Sophie Binet is the general secretary of UGICT, the CGT executives' union.

The new leadership team -- secretary-general, administrator and executive board -- is expected to be presented to delegates at 10:00 a.m., according to the congressional program.

The Confederal Executive Commission (CEC), the CGT's extended leadership, began meeting around 23 p.m. on Thursday.

According to concordant sources, Marie Buisson, candidate of the outgoing leadership, has put on the table a proposal for a management team, with herself as secretary general. But this proposal was rejected by the National Confederal Committee, the party's parliament.

The 66 members of the CEC met again. They have thought about a solution around Celine Verzeletti, another candidate, without reaching an agreement, according to concordant sources.

A "third way" then emerged, around the secretary general of the UGICT (federation of executives), Sophie Binet. "But it's complicated and not yet voted" by the CCN, a source told AFP.

This coup de théâtre comes after a week of stormy congresses, in the middle of the battle against the pension reform and a few days before a meeting of the inter-union in Matignon, an invitation proposed by Elisabeth Borne.

The tensions surrounding the succession of Philippe Martinez show the deep fractures of the CGT and the mistrust of many organizations vis-à-vis the outgoing leadership, first and foremost several powerful industrial federations (railway workers, energy, chemicals).

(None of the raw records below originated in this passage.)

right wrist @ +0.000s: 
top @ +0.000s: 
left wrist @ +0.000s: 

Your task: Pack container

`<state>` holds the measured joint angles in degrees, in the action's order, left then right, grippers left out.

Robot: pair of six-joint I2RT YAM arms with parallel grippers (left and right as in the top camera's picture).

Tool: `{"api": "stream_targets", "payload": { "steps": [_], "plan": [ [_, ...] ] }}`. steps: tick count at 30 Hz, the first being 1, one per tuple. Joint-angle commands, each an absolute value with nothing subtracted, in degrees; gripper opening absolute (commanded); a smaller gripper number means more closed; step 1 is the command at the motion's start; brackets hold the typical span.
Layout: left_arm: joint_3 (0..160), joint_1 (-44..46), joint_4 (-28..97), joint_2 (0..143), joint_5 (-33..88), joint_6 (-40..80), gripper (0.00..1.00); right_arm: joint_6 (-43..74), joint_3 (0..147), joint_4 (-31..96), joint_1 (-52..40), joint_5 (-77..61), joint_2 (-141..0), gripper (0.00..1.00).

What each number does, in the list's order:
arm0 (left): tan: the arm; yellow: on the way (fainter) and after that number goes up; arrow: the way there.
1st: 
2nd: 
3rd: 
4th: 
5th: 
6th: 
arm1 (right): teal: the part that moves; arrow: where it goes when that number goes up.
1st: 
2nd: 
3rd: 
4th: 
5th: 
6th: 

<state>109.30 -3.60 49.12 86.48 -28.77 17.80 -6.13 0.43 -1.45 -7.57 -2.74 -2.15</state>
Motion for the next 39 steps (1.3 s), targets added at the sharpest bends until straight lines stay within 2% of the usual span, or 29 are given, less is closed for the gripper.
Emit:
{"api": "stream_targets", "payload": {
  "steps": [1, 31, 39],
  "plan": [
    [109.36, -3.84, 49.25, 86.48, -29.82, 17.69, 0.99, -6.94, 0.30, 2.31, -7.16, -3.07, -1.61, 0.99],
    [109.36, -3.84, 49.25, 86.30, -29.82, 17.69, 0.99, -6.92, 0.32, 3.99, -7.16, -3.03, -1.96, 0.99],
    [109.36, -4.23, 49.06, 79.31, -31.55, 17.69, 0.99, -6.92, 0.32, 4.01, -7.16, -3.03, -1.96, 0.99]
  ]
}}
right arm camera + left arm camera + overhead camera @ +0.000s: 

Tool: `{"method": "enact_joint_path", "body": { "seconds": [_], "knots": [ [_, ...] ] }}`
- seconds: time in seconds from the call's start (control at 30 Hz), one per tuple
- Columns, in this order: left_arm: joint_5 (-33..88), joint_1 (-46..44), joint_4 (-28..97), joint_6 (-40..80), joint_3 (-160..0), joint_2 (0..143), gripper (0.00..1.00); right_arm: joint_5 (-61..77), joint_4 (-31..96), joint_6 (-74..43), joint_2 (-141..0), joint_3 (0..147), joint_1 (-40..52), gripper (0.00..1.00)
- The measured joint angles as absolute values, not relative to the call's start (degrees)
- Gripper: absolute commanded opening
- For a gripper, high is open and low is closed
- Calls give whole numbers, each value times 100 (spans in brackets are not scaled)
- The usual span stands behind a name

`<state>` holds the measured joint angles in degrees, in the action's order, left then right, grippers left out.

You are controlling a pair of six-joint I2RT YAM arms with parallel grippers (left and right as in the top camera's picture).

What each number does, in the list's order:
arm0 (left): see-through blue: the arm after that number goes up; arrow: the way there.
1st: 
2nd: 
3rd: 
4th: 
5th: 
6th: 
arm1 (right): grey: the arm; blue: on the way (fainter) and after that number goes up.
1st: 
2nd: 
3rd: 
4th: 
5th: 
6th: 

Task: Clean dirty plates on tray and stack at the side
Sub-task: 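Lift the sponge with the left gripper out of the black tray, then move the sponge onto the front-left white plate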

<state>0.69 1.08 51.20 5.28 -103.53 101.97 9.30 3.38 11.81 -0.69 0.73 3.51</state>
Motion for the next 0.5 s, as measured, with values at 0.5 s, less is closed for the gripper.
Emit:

The Congress had started in a tense atmosphere on Monday, with about twenty members of the trade federation forcibly entering the debate room to protest the fact that they could not sit there.

'Pressure, threats'

On Tuesday, the congressmen rejected the activity report of the outgoing leadership (50.32% of the votes against), an unprecedented event in the history of the CGT and a major disavowal for Philippe Martinez and his dauphine.

Member of the Bureau of the Congress, Géraldine Madounari was moved Wednesday at the rostrum: "Walking in the alleys leads to see and hear the worst of humanity. Pressure, threats, biased votes," she said.

Philippe Martinez, the outgoing general secretary of the CGT, at a demonstration against the pension reform, Clermont-Ferrand, March 28, 2023 © Jeff PACHOUD / AFP / Archives

The debates on the policy document have shown the disagreements between the cégetistes on the links of the CGT with the unions close to it (FSU and Solidaires), on ecology or on international issues --some still demand that the CGT join the World Federation of Trade Unions (WFTU) that it left in 1995.

A particularly acute point of tension is the question of the CGT's membership of the Plus jamais ça collective, which the CGT co-founded in March 2020 with NGOs and associations, including Greenpeace and Oxfam, and where Marie Buisson represented the CGT.

On Thursday evening, a vote in the direction of an exit of the CGT from this collective sounded like an alarm signal for the outgoing leadership.

In the end, the orientation document was adopted with 72.79%, a score higher than that of the Dijon congress in 2019, according to Laurent Indrusiak, of the commission of the orientation document.

As a sign of appeasement, the management had taken care to round the corners on the most divisive aspects of the text, removing for example the mention of FSU and Solidaires in the paragraph on "the unification of trade unionism", and that of "Never again" in another paragraph on the collectives in which the CGT participates.

On Thursday evening, an "appeal" was signed, in which the CGT again demanded the "pure and simple withdrawal" of the pension reform. "There will be neither mediation nor compromise," says the text, distancing itself from the idea of "mediation" carried by the inter-union and approved by Philippe Martinez on Tuesday.